WHAT IS REQUIRED:
From the first line to the last, write out the records exactly, leaving out images.

(Records contained in a dataset)
□ □ □ □

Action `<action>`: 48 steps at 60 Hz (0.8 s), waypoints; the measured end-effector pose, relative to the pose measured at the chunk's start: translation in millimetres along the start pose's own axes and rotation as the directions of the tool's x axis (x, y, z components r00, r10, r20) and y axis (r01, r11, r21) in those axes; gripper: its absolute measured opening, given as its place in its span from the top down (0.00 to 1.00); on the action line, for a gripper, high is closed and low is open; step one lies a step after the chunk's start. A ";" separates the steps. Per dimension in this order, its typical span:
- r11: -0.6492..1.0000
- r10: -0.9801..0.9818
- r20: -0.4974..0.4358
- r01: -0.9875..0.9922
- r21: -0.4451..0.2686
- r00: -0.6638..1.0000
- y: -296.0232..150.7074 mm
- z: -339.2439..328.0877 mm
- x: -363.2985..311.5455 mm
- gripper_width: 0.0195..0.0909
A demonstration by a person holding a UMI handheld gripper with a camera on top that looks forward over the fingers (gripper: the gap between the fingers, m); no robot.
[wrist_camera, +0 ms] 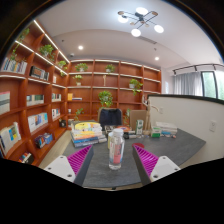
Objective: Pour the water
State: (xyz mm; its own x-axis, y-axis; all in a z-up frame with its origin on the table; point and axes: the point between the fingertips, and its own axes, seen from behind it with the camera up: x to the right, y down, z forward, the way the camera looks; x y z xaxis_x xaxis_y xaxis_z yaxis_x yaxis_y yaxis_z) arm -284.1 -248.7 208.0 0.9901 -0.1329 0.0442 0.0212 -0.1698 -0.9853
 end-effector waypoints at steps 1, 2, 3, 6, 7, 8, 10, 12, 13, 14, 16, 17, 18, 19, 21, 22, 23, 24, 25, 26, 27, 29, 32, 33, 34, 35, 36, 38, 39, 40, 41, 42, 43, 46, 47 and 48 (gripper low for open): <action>1.000 -0.005 0.000 0.005 0.009 1.000 7.6 13.4 11.3 0.10; 1.000 -0.005 -0.004 0.005 0.010 1.000 8.5 14.9 12.8 0.10; 1.000 -0.005 -0.007 0.005 0.008 1.000 14.2 20.2 15.5 0.10; 1.000 -0.006 -0.008 0.006 -0.014 1.000 29.3 33.1 21.4 0.10; 1.000 -0.007 -0.008 0.007 -0.018 1.000 34.1 38.5 24.0 0.10; 1.000 -0.007 -0.008 0.006 -0.021 1.000 39.2 45.2 27.3 0.10; 0.999 -0.006 -0.009 0.005 -0.034 1.000 50.4 58.8 33.9 0.10; 0.999 -0.006 -0.009 0.005 -0.051 1.000 61.4 71.3 40.4 0.10; 0.998 -0.005 -0.015 0.004 -0.065 1.000 50.3 52.2 31.7 0.10; 0.998 -0.004 -0.010 0.003 -0.063 1.000 64.5 75.5 40.5 0.10; 0.998 -0.005 -0.003 0.005 -0.066 1.000 72.2 88.6 43.7 0.10; 0.998 -0.005 0.004 0.005 -0.068 1.000 75.1 94.4 43.9 0.10; 0.998 -0.004 0.012 0.005 -0.068 1.000 77.4 99.8 43.8 0.10; 0.998 -0.003 0.020 0.004 -0.068 1.000 77.7 102.7 43.1 0.10; 0.998 0.001 0.040 0.001 -0.060 0.999 79.5 112.8 41.5 0.10; 0.999 0.003 0.051 0.000 -0.054 0.999 81.3 119.9 40.6 0.10; 0.999 0.007 0.062 -0.003 -0.052 0.998 80.3 122.8 38.5 0.10; 0.999 0.010 0.075 -0.006 -0.045 0.997 81.3 129.9 37.1 0.10; 0.999 0.015 0.087 -0.012 -0.041 0.996 79.8 132.5 34.8 0.10; 0.999 0.021 0.099 -0.017 -0.035 0.995 79.5 137.2 32.9 0.10; 0.999 0.027 0.111 -0.024 -0.032 0.993 79.7 141.8 30.6 0.10; 0.999 0.038 0.132 -0.034 -0.033 0.990 81.8 150.9 26.6 0.10; 0.999 0.044 0.156 -0.040 -0.033 0.987 84.9 163.9 22.5 0.10; 0.999 0.045 0.160 -0.039 -0.035 0.986 86.2 168.3 21.9 0.11; 0.999 0.043 0.162 -0.037 -0.037 0.986 87.8 172.2 21.2 0.11; 0.999 0.039 0.164 -0.033 -0.039 0.986 89.3 175.7 20.9 0.11; 0.999 0.033 0.165 -0.026 -0.041 0.986 90.8 179.1 20.4 0.12; 0.999 0.014 0.164 -0.007 -0.040 0.986 92.4 184.7 20.3 0.16; 0.999 0.003 0.163 0.003 -0.036 0.987 92.6 187.5 20.4 0.19; 0.999 -0.008 0.160 0.014 -0.032 0.987 92.3 190.0 20.6 0.23; 0.999 -0.020 0.156 0.024 -0.025 0.988 91.4 192.5 20.7 0.29; 0.999 -0.031 0.153 0.033 -0.015 0.988 89.9 194.8 20.8 0.34; 0.999 -0.041 0.155 0.042 -0.002 0.987 87.5 196.5 19.4 0.40; 0.999 -0.052 0.164 0.049 0.024 0.985 81.5 200.4 15.2 0.49; 0.998 -0.051 0.169 0.047 0.028 0.984 80.5 201.4 13.6 0.52; 0.999 -0.050 0.173 0.045 0.031 0.984 79.7 202.3 12.4 0.54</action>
State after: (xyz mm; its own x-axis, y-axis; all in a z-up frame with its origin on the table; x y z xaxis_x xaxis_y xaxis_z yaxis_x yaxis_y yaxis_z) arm -242.1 -66.4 96.6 0.9968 0.0471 0.0640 0.0703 -0.1456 -0.9869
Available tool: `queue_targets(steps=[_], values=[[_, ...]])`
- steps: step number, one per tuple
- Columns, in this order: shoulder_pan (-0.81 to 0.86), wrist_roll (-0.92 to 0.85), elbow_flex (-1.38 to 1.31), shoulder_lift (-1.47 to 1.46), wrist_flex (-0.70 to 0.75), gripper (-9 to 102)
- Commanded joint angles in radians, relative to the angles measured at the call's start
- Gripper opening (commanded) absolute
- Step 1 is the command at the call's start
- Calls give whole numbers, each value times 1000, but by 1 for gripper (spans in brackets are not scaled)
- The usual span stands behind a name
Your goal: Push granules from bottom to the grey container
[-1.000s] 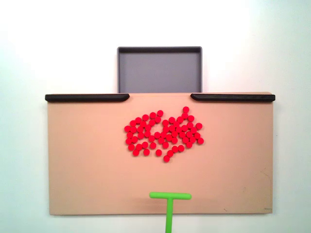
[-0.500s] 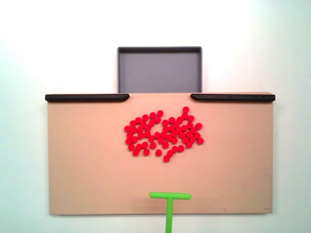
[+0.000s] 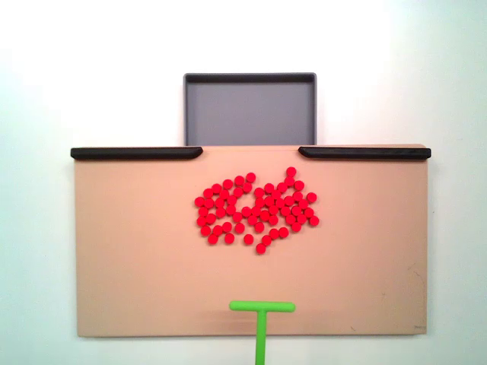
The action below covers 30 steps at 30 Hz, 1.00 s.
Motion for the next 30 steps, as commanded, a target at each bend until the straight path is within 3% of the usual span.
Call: queue_targets(steps=[1, 30], values=[[-8, -5, -8, 29, -6, 0], [-11, -40, -8, 23, -6, 0]])
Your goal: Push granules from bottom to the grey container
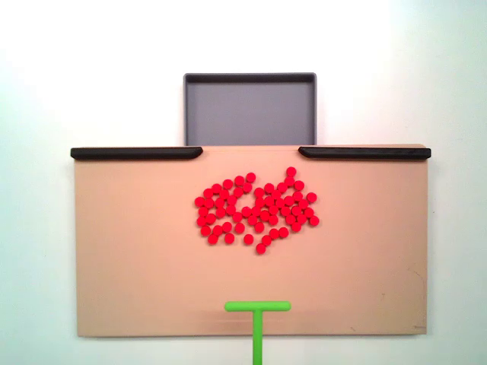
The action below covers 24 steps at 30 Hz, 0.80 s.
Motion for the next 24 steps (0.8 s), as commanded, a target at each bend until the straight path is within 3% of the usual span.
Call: queue_targets(steps=[1, 18, 24], values=[[-5, -8, -8, 20, -6, 0], [8, -21, -8, -12, -9, 0], [15, -35, 64, -12, -110, 0]])
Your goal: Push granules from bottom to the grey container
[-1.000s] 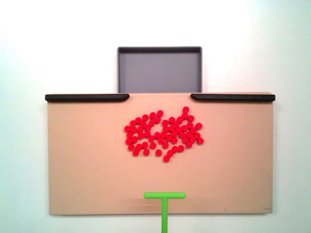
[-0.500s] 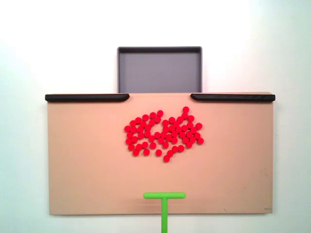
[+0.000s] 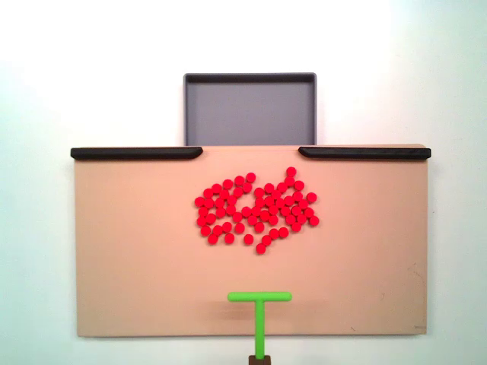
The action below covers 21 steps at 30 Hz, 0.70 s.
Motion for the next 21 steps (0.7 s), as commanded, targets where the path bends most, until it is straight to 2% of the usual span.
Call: queue_targets(steps=[1, 10, 21], values=[[9, -35, 23, 9, -35, 0], [14, -60, 126, 37, -95, 0], [17, -44, 166, -17, -244, 0]])
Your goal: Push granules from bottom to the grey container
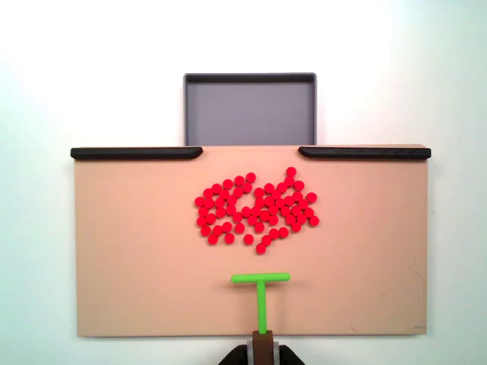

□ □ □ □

RESPONSE TO THE TASK:
Action `<action>`: 48 steps at 60 Hz (0.8 s), waypoints; the measured end-effector pose, relative to the pose measured at the chunk's start: translation in millimetres along the start pose's own axes and rotation as the directions of the tool's x axis (x, y, z components r00, r10, r20) and y axis (r01, r11, r21) in those axes; gripper: its absolute measured opening, given as its place in its span from the top down (0.00 to 1.00); on the action line, for a gripper, high is closed and low is open; step one lies a step after the chunk's start. A ";" separates the steps. Per dimension in this order, its typical span:
- r11: -0.6492..1.0000
- r10: -0.9801..0.9818
- r20: -0.4974..0.4358
- r01: -0.9875..0.9922
- r21: -0.4451..0.2686
- r00: -0.6638..1.0000
- y: -296.0232..150.7074 mm
- z: -339.2439..328.0877 mm
- x: -363.2985..311.5455 mm
- gripper_width: 0.0195..0.0909
A demonstration by a person holding a UMI handheld gripper with a camera on top that looks forward over the fingers (gripper: the gap between the fingers, m); no robot.
[wrist_camera, +0 ms] 
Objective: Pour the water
State: (xyz mm; its own x-axis, y-axis; all in a z-up frame with its origin on the table; point and axes: the point between the fingertips, and its own axes, seen from behind it with the camera up: x to the right, y down, z forward, the way the camera looks; x y z xaxis_x xaxis_y xaxis_z yaxis_x yaxis_y yaxis_z) arm -284.1 -248.7 208.0 0.9901 -0.1329 0.0442 0.0212 -0.1698 -0.9853
 end-effector waypoints at steps 1, 2, 3, 6, 7, 8, 10, 12, 13, 14, 16, 17, 18, 19, 21, 22, 23, 24, 25, 26, 27, 29, 32, 33, 34, 35, 36, 38, 39, 40, 41, 42, 43, 46, 47 and 48 (gripper low for open): <action>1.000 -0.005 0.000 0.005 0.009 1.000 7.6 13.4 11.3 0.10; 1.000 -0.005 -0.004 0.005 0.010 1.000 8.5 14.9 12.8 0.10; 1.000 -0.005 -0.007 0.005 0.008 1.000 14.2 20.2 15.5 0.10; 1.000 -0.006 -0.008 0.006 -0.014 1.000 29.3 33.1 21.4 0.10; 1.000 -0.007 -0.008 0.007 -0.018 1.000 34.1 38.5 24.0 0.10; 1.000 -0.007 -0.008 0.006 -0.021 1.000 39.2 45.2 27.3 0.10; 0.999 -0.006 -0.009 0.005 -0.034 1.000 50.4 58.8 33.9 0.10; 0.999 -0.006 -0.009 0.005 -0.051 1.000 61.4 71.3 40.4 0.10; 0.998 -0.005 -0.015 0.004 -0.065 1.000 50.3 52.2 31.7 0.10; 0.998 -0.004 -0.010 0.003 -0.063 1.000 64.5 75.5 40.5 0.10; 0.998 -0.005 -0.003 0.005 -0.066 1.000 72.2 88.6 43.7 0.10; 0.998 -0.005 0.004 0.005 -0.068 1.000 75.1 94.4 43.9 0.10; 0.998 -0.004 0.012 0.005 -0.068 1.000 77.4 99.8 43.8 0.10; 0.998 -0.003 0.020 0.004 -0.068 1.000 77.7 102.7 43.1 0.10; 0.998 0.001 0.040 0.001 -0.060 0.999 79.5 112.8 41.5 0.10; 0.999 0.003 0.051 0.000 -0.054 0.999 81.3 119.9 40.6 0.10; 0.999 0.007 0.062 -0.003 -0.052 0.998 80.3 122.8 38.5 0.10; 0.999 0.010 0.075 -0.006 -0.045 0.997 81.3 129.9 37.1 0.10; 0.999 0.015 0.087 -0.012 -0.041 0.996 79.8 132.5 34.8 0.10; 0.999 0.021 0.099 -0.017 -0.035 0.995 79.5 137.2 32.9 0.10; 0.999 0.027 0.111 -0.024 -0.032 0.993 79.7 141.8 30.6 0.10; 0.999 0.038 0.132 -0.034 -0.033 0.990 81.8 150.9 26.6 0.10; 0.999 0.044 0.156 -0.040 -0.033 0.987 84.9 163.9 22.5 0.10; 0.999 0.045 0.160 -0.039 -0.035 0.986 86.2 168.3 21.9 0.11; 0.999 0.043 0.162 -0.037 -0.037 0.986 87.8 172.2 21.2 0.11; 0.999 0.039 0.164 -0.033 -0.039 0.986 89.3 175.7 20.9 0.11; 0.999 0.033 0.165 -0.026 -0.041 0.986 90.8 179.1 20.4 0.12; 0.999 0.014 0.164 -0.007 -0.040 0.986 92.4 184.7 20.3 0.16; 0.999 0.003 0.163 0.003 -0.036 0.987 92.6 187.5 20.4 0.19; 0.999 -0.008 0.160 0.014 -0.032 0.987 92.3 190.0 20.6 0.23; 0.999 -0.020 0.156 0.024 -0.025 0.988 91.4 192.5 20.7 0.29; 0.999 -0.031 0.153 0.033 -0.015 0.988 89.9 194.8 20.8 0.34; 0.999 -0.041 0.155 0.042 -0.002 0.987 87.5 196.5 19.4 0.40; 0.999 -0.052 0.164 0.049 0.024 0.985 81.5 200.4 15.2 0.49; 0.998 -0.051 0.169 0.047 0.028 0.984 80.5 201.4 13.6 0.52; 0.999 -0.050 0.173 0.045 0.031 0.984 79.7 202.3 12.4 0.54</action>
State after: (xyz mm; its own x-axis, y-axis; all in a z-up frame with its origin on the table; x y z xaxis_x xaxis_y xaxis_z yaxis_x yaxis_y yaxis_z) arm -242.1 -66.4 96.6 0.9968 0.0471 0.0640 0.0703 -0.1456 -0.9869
Available tool: `queue_targets(steps=[_], values=[[_, ...]])`
- steps: step number, one per tuple
- Columns, in this order: shoulder_pan (-0.81 to 0.86), wrist_roll (-0.92 to 0.85), elbow_flex (-1.38 to 1.31), shoulder_lift (-1.47 to 1.46), wrist_flex (-0.70 to 0.75), gripper (-9 to 102)
- Commanded joint angles in radians, relative to the angles measured at the call's start
- Gripper opening (commanded) absolute
- Step 1 is the command at the call's start
- Calls give whole numbers, each value times 1000, but by 1 for gripper (spans in brackets are not scaled)
- The usual span stands behind a name
Your goal: Push granules from bottom to the grey container
[-1.000s] 
[-0.500s] 
[+0.000s] 
The action below covers 30 steps at 30 Hz, 1.00 s.
Motion for the next 30 steps, as commanded, a target at each bend until the straight path is within 3% of the usual span.
Call: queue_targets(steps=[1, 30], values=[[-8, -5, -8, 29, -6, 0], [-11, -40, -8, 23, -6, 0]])
Your goal: Push granules from bottom to the grey container
The action below covers 24 steps at 30 Hz, 0.80 s.
Motion for the next 24 steps (0.8 s), as commanded, a target at each bend until the straight path is within 3% of the usual span.
Call: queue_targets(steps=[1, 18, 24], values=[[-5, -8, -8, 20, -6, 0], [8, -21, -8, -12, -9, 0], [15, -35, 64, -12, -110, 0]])
Your goal: Push granules from bottom to the grey container
[-1.000s] 
[-0.500s] 
[+0.000s] 
The action below covers 21 steps at 30 Hz, 0.70 s.
Motion for the next 21 steps (0.7 s), as commanded, targets where the path bends most, until it is straight to 2% of the usual span.
Call: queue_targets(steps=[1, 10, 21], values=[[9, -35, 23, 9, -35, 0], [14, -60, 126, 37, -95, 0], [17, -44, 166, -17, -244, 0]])
Your goal: Push granules from bottom to the grey container

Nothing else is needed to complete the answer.